Whatever lines the data contains, output all of them unchanged.

(Data in this exercise)
┏━━
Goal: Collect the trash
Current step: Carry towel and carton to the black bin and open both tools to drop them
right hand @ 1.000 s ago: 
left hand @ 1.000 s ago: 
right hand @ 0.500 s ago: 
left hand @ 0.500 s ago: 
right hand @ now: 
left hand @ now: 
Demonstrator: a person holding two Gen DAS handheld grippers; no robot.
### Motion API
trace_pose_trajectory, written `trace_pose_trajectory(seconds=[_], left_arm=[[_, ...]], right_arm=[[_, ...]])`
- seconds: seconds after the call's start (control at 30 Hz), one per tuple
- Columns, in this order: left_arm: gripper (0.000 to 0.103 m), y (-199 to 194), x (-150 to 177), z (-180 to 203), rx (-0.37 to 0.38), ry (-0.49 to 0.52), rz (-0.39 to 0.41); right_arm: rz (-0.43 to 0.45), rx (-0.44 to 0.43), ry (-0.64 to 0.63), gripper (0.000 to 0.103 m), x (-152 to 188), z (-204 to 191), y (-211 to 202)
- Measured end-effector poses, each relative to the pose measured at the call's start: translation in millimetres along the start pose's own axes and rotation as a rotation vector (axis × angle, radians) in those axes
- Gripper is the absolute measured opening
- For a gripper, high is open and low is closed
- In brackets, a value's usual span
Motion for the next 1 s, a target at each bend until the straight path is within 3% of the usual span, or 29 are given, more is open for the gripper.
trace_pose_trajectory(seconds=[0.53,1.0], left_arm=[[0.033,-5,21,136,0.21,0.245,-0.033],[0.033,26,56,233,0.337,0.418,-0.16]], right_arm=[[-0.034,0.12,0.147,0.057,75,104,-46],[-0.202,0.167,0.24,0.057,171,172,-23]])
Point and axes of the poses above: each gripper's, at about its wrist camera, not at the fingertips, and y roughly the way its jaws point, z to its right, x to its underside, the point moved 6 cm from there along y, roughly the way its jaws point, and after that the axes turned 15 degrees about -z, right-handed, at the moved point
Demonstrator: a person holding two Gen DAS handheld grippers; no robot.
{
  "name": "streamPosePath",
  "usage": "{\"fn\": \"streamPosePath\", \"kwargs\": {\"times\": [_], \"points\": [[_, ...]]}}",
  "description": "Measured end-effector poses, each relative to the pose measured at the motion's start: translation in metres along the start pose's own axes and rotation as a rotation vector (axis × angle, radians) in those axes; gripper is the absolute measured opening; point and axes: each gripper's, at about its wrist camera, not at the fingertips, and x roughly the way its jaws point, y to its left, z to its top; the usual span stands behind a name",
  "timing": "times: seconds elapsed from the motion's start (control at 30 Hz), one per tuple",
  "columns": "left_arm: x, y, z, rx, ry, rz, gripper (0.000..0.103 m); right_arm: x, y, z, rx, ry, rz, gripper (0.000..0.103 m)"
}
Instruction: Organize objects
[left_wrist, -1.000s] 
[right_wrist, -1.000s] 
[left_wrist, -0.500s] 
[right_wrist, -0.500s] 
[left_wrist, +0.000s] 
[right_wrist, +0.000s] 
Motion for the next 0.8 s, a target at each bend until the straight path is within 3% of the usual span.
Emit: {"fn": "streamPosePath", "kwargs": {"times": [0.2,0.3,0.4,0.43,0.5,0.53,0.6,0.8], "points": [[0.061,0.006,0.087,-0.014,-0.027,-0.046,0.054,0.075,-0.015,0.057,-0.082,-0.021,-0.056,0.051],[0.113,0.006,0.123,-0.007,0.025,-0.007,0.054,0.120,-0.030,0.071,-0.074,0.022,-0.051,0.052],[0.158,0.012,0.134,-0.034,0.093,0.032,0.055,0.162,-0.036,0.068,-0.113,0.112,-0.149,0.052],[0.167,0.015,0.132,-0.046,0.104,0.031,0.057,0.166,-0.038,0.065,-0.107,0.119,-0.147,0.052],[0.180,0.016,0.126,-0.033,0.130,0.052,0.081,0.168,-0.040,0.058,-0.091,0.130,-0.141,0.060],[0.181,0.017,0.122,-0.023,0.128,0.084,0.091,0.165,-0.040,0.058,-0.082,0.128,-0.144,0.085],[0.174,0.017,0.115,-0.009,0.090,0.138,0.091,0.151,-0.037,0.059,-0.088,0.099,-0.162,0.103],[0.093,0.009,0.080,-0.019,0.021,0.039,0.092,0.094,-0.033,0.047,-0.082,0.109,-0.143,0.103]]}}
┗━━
(Answer to this exercise)
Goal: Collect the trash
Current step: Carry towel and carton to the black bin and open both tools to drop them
right hand @ 1.000 s ago: 
left hand @ 1.000 s ago: 
right hand @ 0.500 s ago: 
left hand @ 0.500 s ago: 
right hand @ now: 
left hand @ now: 
Demonstrator: a person holding two Gen DAS handheld grippers; no robot.
### Motion API
trace_pose_trajectory, written `trace_pose_trajectory(seconds=[_], left_arm=[[_, ...]], right_arm=[[_, ...]])`
- seconds: seconds after the call's start (control at 30 Hz), one per tuple
- Columns, in this order: left_arm: gripper (0.000 to 0.103 m), y (-199 to 194), x (-150 to 177), z (-180 to 203), rx (-0.37 to 0.38), ry (-0.49 to 0.52), rz (-0.39 to 0.41); right_arm: rz (-0.43 to 0.45), rx (-0.44 to 0.43), ry (-0.64 to 0.63), gripper (0.000 to 0.103 m), x (-152 to 188), z (-204 to 191), y (-211 to 202)
- Measured end-effector poses, each relative to the pose measured at the call's start: translation in millimetres along the start pose's own axes and rotation as a rotation vector (axis × angle, radians) in those axes
- Gripper is the absolute measured opening
- For a gripper, high is open and low is closed
- In brackets, a value's usual span
Motion for the next 1 s, a target at each bend until the straight path is within 3% of the usual span, or 29 are given, more is open for the gripper.
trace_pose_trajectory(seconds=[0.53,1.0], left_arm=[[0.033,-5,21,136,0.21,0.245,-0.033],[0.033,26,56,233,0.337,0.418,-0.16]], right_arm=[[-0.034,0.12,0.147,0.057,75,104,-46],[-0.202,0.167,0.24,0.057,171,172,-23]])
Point and axes of the poses above: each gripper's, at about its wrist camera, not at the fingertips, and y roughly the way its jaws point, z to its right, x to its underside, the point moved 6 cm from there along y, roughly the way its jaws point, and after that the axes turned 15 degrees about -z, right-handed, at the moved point
Demonstrator: a person holding two Gen DAS handheld grippers; no robot.
{
  "name": "streamPosePath",
  "usage": "{\"fn\": \"streamPosePath\", \"kwargs\": {\"times\": [_], \"points\": [[_, ...]]}}",
  "description": "Measured end-effector poses, each relative to the pose measured at the motion's start: translation in metres along the start pose's own axes and rotation as a rotation vector (axis × angle, radians) in those axes; gripper is the absolute measured opening; point and axes: each gripper's, at about its wrist camera, not at the fingertips, and x roughly the way its jaws point, y to its left, z to its top; the usual span stands behind a name",
  "timing": "times: seconds elapsed from the motion's start (control at 30 Hz), one per tuple",
  "columns": "left_arm: x, y, z, rx, ry, rz, gripper (0.000..0.103 m); right_arm: x, y, z, rx, ry, rz, gripper (0.000..0.103 m)"
}
Instruction: Organize objects
[left_wrist, -1.000s] 
[right_wrist, -1.000s] 
[left_wrist, -0.500s] 
[right_wrist, -0.500s] 
[left_wrist, +0.000s] 
[right_wrist, +0.000s] 
Motion for the next 0.8 s, a target at each bend until the straight path is within 3% of the usual span.
Emit: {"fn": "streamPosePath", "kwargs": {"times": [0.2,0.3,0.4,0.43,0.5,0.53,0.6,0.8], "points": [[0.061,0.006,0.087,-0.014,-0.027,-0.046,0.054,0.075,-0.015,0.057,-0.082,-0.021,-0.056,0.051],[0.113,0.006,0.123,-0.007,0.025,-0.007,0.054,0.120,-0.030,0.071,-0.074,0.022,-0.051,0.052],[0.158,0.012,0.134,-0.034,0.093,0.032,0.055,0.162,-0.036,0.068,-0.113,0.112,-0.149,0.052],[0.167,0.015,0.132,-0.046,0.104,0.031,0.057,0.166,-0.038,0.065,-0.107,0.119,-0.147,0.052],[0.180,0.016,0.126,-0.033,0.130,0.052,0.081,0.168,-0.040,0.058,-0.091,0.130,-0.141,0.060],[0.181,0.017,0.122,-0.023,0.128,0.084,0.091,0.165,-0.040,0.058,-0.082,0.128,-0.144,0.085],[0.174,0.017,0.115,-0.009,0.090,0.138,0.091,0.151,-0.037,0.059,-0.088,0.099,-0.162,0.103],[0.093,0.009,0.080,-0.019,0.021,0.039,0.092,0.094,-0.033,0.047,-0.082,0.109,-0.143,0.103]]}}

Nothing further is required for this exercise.